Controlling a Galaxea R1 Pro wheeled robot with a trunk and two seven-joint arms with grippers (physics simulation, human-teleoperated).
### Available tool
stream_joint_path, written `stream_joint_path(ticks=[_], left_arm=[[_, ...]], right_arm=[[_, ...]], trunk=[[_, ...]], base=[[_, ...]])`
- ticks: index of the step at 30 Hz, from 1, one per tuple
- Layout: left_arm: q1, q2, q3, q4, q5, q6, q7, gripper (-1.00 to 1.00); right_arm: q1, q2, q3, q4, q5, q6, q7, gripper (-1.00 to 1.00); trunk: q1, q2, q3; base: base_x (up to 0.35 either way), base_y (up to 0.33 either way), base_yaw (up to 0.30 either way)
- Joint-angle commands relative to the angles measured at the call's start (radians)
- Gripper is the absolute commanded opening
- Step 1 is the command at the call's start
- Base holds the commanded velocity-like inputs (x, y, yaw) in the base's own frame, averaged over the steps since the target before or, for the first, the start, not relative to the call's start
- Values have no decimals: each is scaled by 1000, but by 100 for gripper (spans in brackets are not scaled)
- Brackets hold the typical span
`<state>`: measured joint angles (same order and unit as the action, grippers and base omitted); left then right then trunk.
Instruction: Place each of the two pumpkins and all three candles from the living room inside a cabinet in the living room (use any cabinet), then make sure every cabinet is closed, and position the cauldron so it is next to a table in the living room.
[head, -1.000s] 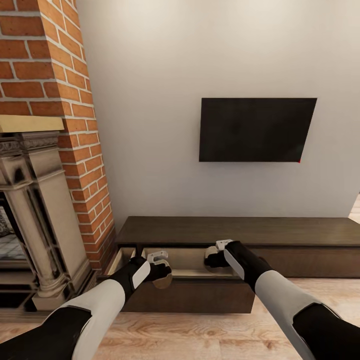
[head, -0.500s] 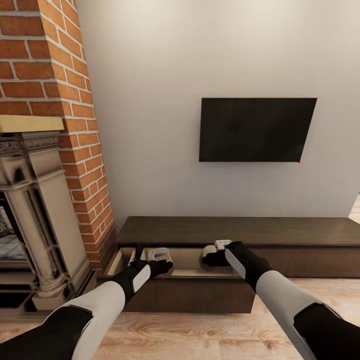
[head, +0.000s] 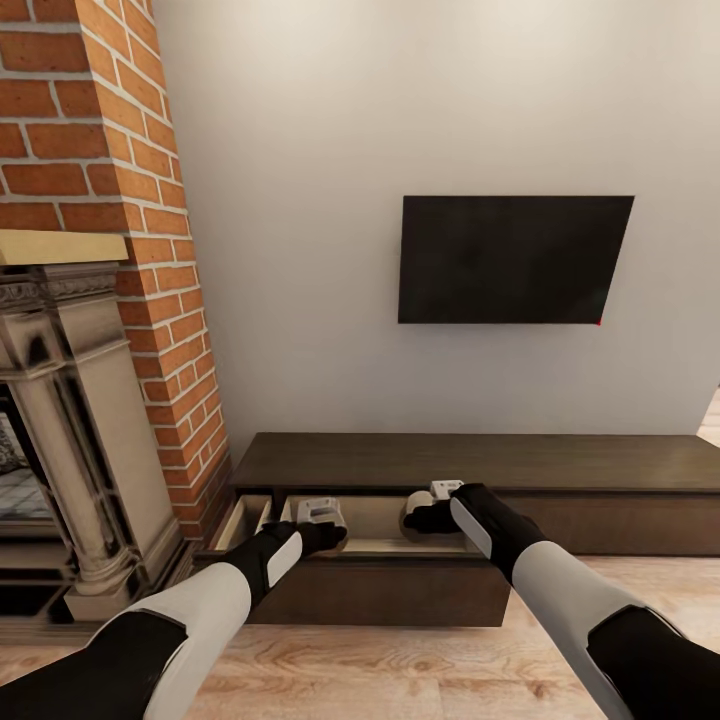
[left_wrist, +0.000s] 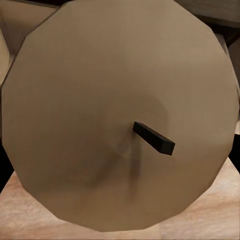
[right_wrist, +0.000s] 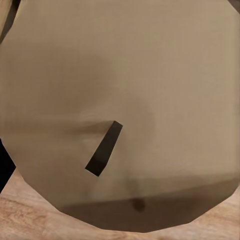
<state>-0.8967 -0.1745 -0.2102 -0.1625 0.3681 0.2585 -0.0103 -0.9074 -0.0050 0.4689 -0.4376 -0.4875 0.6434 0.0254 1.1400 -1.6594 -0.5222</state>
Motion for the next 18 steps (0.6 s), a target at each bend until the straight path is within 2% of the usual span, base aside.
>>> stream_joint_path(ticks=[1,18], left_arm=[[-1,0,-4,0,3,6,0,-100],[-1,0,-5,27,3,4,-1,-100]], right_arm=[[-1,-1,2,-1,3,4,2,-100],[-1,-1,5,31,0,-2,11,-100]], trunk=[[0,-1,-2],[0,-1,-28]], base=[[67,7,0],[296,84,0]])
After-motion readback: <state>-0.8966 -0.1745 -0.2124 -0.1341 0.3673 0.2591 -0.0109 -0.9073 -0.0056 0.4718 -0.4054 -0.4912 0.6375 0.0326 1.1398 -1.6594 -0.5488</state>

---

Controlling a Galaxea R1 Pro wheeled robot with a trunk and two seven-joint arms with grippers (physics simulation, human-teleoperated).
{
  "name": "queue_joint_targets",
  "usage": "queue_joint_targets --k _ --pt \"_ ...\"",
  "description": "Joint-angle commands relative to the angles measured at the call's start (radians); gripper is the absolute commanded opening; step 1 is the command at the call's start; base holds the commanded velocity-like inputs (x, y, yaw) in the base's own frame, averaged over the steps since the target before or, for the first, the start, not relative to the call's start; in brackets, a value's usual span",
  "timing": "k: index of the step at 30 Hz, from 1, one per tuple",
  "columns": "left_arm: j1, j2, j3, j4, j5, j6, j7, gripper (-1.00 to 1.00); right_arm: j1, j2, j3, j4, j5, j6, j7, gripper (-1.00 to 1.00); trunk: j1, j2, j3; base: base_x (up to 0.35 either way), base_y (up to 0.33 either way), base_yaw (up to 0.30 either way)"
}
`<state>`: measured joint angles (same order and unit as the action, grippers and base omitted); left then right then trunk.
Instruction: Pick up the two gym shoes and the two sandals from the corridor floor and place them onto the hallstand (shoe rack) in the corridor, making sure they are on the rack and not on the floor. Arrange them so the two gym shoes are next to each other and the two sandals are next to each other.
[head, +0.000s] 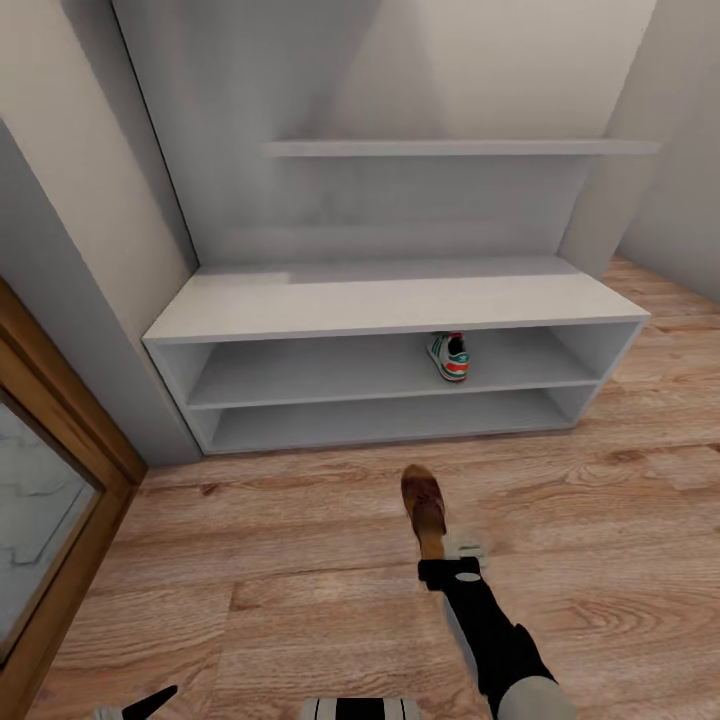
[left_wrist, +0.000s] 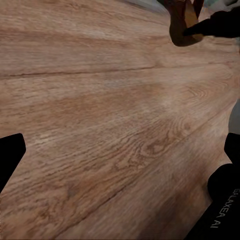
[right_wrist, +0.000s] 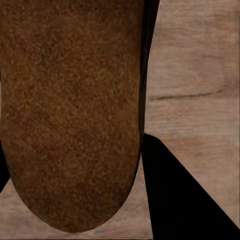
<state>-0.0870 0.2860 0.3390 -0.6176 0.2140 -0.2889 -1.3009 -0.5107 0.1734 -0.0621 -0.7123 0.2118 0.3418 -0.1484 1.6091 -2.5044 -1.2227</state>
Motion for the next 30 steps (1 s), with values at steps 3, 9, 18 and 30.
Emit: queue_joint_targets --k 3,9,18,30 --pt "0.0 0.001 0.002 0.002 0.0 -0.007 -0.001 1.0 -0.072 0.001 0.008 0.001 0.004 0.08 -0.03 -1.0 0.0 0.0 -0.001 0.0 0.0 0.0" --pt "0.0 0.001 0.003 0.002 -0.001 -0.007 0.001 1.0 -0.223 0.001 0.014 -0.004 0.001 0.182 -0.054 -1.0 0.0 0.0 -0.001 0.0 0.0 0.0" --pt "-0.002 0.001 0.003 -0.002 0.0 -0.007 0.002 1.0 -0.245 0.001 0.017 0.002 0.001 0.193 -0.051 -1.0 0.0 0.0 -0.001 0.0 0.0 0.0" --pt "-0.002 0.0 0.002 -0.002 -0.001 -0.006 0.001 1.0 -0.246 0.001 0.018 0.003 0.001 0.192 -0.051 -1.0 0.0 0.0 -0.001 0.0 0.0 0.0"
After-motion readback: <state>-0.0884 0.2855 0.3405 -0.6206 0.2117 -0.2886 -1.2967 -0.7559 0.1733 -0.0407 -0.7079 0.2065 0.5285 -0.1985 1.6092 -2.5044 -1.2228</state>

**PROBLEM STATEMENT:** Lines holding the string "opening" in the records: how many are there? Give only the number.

**EXERCISE OUTPUT:** 2